┌──

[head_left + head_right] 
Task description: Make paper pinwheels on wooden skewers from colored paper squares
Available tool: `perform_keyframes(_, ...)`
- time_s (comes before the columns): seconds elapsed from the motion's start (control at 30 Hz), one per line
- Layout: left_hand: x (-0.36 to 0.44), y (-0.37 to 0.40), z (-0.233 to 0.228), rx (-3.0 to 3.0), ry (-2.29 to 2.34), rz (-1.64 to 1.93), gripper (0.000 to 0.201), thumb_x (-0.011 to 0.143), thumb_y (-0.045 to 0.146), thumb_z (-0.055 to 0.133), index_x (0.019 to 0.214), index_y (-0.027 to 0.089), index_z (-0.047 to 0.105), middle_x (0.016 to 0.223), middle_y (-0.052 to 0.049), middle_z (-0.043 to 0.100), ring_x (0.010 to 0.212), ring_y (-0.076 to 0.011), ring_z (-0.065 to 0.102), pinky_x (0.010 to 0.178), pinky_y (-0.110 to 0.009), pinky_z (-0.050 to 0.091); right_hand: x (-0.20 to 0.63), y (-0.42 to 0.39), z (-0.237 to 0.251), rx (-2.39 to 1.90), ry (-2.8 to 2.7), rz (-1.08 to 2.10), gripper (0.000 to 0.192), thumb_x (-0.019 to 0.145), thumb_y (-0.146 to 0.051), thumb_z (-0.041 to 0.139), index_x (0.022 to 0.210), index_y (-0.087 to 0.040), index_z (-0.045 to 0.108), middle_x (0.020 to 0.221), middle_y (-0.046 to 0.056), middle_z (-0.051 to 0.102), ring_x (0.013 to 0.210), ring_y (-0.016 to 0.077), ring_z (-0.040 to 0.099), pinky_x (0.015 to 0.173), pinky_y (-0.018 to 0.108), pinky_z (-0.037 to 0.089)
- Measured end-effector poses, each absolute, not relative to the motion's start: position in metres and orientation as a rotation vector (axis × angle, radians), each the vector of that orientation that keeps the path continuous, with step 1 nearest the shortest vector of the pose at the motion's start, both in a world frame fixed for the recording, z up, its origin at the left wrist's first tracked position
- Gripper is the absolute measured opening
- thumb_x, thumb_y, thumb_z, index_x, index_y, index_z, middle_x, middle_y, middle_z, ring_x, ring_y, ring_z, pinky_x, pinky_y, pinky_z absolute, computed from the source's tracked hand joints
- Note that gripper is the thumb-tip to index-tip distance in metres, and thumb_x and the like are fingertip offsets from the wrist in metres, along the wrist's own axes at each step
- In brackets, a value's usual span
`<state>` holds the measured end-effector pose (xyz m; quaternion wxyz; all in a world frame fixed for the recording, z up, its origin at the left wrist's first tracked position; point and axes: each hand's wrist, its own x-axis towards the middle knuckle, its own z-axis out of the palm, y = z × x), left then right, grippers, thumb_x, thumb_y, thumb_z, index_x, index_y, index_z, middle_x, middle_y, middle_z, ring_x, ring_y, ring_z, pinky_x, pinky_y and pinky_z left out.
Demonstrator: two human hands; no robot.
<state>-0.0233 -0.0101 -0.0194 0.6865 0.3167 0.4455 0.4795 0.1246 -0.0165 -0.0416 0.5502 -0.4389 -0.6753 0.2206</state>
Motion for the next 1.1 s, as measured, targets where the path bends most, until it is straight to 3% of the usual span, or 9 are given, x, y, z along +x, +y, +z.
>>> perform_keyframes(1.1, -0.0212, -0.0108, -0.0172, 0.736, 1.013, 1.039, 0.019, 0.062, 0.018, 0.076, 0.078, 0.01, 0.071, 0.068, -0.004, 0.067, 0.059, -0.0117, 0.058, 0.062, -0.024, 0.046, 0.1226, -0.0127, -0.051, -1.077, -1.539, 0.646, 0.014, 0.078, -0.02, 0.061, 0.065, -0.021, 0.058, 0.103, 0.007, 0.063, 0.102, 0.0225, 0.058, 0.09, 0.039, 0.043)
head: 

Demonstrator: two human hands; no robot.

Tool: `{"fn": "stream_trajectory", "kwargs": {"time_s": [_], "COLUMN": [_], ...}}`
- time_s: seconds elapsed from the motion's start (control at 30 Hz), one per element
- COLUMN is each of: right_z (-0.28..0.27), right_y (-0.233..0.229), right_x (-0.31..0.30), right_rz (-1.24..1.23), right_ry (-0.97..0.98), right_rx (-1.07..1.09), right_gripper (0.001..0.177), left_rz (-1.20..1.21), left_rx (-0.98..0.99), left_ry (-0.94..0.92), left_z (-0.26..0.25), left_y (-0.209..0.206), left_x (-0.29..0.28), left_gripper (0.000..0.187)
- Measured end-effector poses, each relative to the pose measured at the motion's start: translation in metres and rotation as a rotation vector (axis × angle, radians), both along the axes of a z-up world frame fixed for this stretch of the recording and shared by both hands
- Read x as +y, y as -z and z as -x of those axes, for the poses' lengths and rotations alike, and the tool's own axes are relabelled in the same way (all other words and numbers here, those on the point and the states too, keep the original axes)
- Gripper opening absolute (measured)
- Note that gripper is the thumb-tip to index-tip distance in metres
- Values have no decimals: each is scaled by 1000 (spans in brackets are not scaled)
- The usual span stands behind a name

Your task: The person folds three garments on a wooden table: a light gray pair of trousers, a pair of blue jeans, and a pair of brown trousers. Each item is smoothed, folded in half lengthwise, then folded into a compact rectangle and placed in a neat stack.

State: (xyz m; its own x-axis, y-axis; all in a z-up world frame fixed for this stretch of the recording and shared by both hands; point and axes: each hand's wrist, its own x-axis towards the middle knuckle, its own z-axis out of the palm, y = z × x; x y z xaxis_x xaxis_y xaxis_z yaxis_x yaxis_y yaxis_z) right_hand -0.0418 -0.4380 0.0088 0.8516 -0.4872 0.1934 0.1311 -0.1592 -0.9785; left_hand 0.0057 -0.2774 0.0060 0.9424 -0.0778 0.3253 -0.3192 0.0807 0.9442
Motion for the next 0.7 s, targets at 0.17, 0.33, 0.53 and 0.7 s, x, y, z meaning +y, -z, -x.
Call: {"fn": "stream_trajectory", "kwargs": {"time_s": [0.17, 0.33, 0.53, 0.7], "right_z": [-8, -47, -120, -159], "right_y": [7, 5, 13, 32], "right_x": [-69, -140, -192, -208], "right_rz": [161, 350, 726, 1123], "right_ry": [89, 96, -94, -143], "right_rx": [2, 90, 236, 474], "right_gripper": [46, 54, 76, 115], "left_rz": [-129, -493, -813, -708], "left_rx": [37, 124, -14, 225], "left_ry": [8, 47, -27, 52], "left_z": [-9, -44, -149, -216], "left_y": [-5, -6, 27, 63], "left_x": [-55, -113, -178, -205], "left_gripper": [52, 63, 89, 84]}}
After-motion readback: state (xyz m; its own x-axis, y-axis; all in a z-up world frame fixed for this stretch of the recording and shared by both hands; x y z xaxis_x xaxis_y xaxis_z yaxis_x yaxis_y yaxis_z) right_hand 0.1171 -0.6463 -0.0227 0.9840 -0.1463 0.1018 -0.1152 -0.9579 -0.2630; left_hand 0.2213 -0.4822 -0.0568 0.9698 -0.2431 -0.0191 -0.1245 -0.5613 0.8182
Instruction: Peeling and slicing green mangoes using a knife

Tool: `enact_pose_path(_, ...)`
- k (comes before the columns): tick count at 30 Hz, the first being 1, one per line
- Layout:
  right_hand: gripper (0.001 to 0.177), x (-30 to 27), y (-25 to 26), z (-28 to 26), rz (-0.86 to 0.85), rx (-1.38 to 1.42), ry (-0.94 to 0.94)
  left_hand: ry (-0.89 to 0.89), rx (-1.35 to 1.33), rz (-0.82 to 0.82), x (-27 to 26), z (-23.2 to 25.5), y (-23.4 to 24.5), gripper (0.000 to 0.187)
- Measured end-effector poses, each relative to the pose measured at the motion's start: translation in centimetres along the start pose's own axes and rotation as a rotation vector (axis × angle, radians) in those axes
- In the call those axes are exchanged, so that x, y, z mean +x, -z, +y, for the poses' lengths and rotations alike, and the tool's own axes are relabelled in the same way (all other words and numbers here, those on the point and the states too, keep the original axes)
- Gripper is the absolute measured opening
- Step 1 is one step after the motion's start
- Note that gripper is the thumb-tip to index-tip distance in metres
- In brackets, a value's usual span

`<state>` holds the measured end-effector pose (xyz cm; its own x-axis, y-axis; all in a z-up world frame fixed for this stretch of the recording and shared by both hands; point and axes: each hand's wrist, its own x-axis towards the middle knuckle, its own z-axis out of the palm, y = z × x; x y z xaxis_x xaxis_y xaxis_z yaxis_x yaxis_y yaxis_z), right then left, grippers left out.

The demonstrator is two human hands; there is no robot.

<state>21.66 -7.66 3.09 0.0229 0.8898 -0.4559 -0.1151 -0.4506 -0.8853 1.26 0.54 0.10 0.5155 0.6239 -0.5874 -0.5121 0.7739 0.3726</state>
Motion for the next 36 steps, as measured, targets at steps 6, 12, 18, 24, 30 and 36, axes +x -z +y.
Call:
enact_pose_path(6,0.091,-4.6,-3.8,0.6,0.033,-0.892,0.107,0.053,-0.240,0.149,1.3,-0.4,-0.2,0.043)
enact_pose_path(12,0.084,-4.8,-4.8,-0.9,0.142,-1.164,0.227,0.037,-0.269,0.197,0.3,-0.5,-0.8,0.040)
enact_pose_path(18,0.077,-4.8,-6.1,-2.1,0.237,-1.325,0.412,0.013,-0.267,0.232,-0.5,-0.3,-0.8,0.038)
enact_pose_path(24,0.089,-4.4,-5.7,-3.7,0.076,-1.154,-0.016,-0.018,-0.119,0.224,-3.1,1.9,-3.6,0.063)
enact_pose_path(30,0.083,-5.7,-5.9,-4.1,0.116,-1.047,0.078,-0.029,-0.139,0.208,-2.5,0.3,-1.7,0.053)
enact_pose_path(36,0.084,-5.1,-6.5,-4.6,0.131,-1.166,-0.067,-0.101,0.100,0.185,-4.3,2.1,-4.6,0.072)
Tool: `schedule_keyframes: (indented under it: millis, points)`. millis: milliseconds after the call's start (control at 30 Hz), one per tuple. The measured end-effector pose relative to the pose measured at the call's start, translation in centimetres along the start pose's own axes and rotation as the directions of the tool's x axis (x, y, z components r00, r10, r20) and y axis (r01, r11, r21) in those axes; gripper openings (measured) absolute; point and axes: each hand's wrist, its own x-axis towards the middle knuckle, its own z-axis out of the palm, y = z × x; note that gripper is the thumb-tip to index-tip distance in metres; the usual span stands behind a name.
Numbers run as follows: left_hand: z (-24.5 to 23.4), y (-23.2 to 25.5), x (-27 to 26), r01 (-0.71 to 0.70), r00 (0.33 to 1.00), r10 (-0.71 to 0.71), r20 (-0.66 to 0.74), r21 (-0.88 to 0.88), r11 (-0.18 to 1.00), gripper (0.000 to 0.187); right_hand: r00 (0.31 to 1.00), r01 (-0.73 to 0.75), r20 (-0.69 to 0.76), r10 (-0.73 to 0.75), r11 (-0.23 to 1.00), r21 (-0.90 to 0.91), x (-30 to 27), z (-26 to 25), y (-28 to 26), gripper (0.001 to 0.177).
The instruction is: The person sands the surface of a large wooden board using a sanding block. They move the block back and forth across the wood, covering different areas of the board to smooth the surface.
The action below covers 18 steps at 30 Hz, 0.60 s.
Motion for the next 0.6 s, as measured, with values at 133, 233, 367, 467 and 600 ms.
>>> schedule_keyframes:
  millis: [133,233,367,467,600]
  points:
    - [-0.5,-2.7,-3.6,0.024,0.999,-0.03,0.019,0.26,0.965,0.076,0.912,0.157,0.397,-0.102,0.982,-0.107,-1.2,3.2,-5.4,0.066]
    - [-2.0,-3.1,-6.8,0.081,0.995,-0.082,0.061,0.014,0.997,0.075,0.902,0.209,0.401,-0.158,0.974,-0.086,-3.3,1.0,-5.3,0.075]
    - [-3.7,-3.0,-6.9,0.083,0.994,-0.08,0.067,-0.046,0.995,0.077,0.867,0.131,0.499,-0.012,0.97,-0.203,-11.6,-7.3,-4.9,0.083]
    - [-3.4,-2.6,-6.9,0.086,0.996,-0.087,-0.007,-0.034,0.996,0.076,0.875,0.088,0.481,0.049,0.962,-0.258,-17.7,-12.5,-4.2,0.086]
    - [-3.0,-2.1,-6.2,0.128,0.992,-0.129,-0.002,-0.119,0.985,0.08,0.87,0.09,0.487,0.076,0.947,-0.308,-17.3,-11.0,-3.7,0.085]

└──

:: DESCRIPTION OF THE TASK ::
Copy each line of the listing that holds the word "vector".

:: RESULT OF THE TASK ::
- Measured end-effector poses, each absolute, not relative to the motion's start: position in metres and orientation as a rotation vector (axis × angle, radians), each the vector of that orientation that keeps the path continuous, with step 1 nearest the shortest vector of the pose at the motion's start, both in a world frame fixed for the recording, z up, its origin at the left wrist's first tracked position
- Measured end-effector poses, each relative to the pose measured at the motion's start: translation in metres and rotation as a rotation vector (axis × angle, radians), both along the axes of a z-up world frame fixed for this stretch of the recording and shared by both hands
- Measured end-effector poses, each relative to the pose measured at the motion's start: translation in centimetres along the start pose's own axes and rotation as a rotation vector (axis × angle, radians) in those axes

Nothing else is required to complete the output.